Another Zim woman elected ward councillor in the UK

The election of a Zimbabwean woman, Josephine Siziba, as councillor in one of the wards in Newcastle, United Kingdom (UK), highlights the influence of Zimbabweans on domestic politics, according to Ntabazinduna Chief Nhlanhlayamangwe Ndiweni.

Siziba, who ran as a Labour Party candidate in Benton Ward, won a landslide victory and chose to celebrate her victory with a cultural inauguration ceremony presided over by Ntabazinduna Chief Nhlanhlayamangwe Ndiweni this weekend.

Siziba had been active in reducing racism activities as a refugee, and in 2016, appeared in the news participating in a protest in Newcastle against the English Defence League (EDL), a far-right movement whose ideology and discourse were described as racist, saying that if the group was not stopped, racism would worsen in the UK.

Chief Ndiweni expressed confidence in Siziba’s leadership abilities, saying the more Zimbabweans elected to political office around the world influenced Zimbabwe’s domestic politics.

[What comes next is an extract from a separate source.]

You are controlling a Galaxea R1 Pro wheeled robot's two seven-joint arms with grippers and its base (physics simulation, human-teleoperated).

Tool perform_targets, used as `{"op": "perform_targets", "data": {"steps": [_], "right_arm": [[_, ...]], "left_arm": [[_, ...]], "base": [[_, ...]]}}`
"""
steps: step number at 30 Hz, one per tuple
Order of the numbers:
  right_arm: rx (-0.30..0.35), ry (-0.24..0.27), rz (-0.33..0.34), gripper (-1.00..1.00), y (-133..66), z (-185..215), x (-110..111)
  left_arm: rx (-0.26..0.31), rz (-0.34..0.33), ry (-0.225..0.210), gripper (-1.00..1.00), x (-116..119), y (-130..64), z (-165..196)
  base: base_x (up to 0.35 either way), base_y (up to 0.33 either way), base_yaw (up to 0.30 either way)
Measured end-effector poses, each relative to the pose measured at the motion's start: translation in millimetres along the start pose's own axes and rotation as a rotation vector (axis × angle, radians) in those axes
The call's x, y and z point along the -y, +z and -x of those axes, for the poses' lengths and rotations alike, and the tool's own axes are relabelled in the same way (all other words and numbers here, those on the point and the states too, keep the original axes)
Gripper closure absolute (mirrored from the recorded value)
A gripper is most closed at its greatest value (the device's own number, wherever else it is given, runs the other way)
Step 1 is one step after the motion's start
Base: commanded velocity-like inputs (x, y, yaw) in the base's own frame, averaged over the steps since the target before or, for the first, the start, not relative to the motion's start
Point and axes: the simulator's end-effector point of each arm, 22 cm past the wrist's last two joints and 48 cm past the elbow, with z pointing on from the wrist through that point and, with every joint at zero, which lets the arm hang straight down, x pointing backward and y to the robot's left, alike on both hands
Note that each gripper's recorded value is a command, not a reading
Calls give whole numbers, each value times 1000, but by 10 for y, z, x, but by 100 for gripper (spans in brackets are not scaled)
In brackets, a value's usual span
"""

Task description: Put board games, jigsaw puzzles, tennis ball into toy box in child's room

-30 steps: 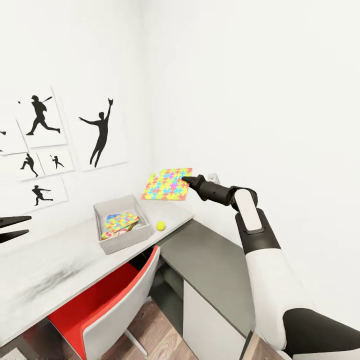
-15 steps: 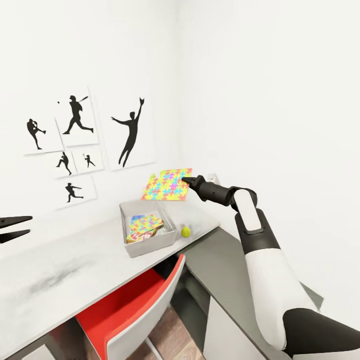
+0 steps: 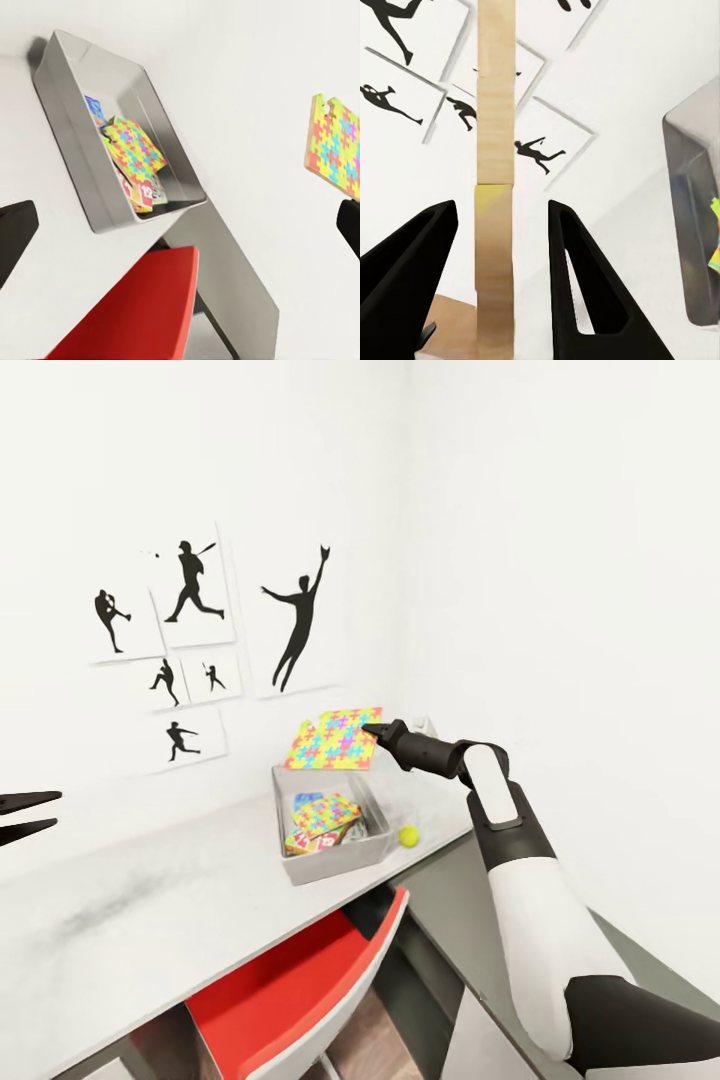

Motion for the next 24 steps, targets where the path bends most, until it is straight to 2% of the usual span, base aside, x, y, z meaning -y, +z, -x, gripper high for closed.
{"op": "perform_targets", "data": {"steps": [4, 11, 18, 24], "right_arm": [[-1, 8, -4, 100, 14, -5, 51], [0, 13, -3, 100, 11, -4, 60], [-1, 15, -6, 100, 16, -5, 83], [-1, 16, -4, 100, 17, -3, 79]], "left_arm": [[-4, 2, -3, -100, -23, 19, -9], [-4, 2, -5, -100, -28, 21, -12], [10, -2, -5, -100, -21, 1, 29], [14, -3, -4, -100, -17, -4, 40]], "base": [[101, 262, 145], [192, 219, -2], [279, 102, -215], [56, 89, -231]]}}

“The election of Josephine Siziba is important because it begins a road map that is beneficial to Zimbabwe, in a profound manner. Such benefits are observed in the election of Rishi Sunak as the first British Prime Minister with an Asian background. Indeed, the more Zimbabweans are elected to political office all over the world, the more they will influence and change Zimbabwe domestic politics,” the chief told CITE.

“The last time a black Councillor was elected here was some 48 years ago. Now it was a Zimbabwean woman that had been elected. That is history in the making.”

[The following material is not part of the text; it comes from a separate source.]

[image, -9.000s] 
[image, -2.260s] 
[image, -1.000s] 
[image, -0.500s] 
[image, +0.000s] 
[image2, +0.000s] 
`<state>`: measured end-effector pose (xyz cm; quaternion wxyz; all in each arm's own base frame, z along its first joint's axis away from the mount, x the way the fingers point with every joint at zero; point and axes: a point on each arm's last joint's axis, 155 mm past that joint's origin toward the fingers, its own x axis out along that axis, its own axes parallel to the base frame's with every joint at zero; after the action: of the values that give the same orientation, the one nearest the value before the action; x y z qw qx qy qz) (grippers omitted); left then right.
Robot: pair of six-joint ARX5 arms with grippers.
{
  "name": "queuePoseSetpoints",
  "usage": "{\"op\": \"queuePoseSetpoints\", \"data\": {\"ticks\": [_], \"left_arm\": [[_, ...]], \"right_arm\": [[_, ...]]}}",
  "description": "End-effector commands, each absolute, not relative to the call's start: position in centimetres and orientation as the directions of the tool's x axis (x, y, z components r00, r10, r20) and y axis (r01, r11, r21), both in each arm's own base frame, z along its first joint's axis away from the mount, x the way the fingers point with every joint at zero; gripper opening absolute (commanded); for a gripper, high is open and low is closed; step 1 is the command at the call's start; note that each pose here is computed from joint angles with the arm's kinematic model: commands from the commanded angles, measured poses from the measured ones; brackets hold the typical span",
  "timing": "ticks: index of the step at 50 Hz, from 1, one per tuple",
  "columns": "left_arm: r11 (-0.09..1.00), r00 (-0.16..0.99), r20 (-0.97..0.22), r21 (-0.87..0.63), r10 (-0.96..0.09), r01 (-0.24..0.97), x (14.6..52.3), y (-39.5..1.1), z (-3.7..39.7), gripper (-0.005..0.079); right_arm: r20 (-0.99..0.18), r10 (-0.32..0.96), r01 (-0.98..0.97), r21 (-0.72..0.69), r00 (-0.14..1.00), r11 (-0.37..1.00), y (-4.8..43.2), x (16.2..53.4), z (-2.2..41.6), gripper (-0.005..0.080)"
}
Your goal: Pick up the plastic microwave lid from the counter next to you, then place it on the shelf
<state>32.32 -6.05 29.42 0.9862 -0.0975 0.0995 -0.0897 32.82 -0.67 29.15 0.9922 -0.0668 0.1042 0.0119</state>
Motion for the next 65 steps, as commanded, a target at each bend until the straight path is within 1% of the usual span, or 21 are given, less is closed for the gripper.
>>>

According to the chief, there are now over 90 Zimbabweans serving as Councillors in various countries, as well as a handful of Members of Parliament.

“This is how we raise the profile of Zimbabwe. The Zimbabwean diaspora achieving such positions, enables them to bring jobs to Zimbabweans, bring investment to Zimbabwe, bring resources to Zimbabwe, open markets for Zimbabwe, encourage trade between Zimbabwe and other nations among other benefits,” Chief Ndiweni said.

Chief Ndiweni praised Siziba for requesting that her inauguration be a cultural traditional event.

“The ceremony was well attended with many local councillors, Members of Parliament, clergy, and the general public. The celebrations went into the very, very late hours and it was clear for all to see that the local community of Newcastle Upon Tyne had indeed taken the Zimbabwean community in their midst to heart as a part of them,” said the chief.

“We hope Siziba will progress and become a Member of Parliament, in the House of Commons in His Majesty’s government.”

Zimbabwe, according to Chief Ndiweni, is not a “geographic or political island,” noting that the southern African country cannot survive on its own.

“Today we observe the rush by the Zanu PF government to be accepted back into the Commonwealth of Nations,” he said.

“The question is will the Zanu PF government ever accept these Zimbabweans who now are truly international. That is the question because the Zimbabwean diaspora is here to stay in the global village that is the international arena, irrespective of whatever happens in the elections in Zimbabwe in 2023.”